Pero, César, no he tratado de acumular riqueza con la práctica de mi arte, sino que me he contentado con una pequeña fortuna y reputación, en lugar de buscar abundancia acompañada de una falta de reputación.
Mi padre era un banquero en una pequeña ciudad. Se enfermó gravemente cuando tenía 10 años, y nos mudamos a California tres años después, en un intento de recuperar su salud, que nunca mejoró.
La primera vez que llegué a Nueva York y nos dieron un taxi a mi hotel, me quedé totalmente impresionado por ella: una sensación de vida y caos, las 24 horas del día, igual que en Londres. Y lo que es su problema, es insignificante.

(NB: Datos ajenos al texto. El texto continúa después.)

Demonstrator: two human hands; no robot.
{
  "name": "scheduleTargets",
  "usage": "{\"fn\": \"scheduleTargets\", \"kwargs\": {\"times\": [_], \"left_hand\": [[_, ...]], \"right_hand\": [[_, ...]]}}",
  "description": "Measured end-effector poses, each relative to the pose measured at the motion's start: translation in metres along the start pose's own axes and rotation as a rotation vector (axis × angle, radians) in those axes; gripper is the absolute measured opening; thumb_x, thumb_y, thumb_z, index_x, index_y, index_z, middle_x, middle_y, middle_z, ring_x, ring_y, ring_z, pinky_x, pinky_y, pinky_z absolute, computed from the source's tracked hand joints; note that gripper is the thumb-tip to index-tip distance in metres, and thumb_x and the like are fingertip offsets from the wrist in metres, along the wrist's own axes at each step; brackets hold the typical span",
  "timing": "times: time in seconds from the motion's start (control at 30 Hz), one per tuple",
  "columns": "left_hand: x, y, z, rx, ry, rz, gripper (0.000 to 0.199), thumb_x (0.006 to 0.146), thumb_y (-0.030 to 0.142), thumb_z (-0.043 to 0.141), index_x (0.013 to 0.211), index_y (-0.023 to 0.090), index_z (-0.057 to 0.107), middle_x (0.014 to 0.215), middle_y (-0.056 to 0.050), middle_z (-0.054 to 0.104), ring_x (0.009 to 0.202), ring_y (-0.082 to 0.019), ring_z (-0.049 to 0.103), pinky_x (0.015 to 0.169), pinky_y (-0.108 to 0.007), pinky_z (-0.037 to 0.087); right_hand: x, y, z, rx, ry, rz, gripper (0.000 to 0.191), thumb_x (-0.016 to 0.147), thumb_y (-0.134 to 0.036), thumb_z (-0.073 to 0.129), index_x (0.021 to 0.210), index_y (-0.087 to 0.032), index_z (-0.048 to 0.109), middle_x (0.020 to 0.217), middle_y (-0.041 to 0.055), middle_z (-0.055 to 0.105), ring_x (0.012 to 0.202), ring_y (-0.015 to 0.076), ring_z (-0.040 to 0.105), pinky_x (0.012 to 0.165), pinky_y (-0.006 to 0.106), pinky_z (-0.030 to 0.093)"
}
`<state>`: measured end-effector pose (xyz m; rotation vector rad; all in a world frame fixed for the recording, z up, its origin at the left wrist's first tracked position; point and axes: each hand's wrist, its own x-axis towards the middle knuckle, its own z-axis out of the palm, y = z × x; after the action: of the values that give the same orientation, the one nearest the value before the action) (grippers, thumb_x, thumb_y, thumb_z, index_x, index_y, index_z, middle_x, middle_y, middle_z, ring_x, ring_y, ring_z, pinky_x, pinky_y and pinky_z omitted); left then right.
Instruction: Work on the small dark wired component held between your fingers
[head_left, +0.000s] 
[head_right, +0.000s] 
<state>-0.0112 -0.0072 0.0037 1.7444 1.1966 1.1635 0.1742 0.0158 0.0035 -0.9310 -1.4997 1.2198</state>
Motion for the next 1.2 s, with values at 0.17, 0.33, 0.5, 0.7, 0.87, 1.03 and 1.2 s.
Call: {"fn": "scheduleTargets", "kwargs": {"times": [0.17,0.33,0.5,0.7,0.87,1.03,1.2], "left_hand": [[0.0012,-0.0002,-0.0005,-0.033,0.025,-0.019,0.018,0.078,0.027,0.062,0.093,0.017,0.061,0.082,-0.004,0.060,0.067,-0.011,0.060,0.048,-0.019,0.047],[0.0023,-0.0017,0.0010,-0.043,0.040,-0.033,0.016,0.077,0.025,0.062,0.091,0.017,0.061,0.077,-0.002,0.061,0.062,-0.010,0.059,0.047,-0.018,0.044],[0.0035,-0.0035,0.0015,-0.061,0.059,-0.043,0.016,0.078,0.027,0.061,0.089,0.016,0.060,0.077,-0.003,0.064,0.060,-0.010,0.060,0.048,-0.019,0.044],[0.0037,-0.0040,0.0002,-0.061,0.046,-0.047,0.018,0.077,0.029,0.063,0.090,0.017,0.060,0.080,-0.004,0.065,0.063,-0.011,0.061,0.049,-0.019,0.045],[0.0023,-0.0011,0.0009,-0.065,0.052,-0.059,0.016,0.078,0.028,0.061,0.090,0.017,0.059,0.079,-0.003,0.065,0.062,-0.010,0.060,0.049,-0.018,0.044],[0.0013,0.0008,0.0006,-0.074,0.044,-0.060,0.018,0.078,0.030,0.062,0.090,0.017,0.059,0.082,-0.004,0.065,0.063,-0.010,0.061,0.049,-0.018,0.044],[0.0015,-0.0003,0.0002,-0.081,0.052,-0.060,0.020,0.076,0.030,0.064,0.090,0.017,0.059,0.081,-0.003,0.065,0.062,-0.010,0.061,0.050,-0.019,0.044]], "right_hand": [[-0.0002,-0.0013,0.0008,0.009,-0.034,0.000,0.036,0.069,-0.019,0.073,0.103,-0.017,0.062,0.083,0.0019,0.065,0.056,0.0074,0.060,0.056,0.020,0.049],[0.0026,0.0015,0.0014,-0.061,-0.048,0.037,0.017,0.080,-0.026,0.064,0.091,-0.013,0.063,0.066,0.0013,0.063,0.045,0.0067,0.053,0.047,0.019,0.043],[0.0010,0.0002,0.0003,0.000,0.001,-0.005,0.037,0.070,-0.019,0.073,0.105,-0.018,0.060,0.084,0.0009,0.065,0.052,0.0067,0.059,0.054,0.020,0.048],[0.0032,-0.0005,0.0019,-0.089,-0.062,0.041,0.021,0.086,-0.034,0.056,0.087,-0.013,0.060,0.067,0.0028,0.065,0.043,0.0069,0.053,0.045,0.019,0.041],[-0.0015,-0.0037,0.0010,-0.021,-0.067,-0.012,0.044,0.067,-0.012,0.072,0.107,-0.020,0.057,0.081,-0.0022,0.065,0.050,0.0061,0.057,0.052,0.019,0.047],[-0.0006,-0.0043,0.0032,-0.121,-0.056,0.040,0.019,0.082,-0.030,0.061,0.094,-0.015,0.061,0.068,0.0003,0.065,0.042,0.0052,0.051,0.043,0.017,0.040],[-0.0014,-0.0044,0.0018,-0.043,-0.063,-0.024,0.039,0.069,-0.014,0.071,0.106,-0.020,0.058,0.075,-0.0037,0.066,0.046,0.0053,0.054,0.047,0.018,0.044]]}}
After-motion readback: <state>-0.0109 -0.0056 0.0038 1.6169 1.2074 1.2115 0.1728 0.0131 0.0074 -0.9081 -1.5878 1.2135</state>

No eres más que una pequeña parte de algo muy grande.
Lo que más llama la atención por ser un soldado en zona de guerra y en acción, en la pequeña medida en que yo estaba, es que cuando en realidad la gente comienza a rodar, lo que me ha pasado un par de veces, todo va en automático y hay una sensación de tremenda elevación e incluso euforia.
Echo de menos esa sensación de logro, esa pequeña sensación de logro como una oferta muy grande.
Es difícil crecer en la que crecí. Mi familia es muy pequeña y muy apretado. Simplemente estar en el vecindario, mis hermanos estaban siempre por allí. Yo no quiero estar en ningún problema porque sabía que mi mamá o hermanos se enteraran. No quería herir sus sentimientos. Sólo traté de hacer todo bien.
El camino que se fue por la pequeña casa se había convertido en un camino. Casi todos los días Laura y María dejaron de jugar y miraron con sorpresa por un carro chirriante lentamente en ese camino.
Tomemos, si es necesario, esta pequeña bolsa de sueños, afloja la cuerda, y que se envuelva alrededor.
La mayoría de los nuevos puestos de trabajo no vendrán de nuestras mayores fuentes de empleo. Vendrán de nuestra pequeña. Tenemos que hacer todo lo posible para hacer que los sueños empresariales se conviertan en realidad.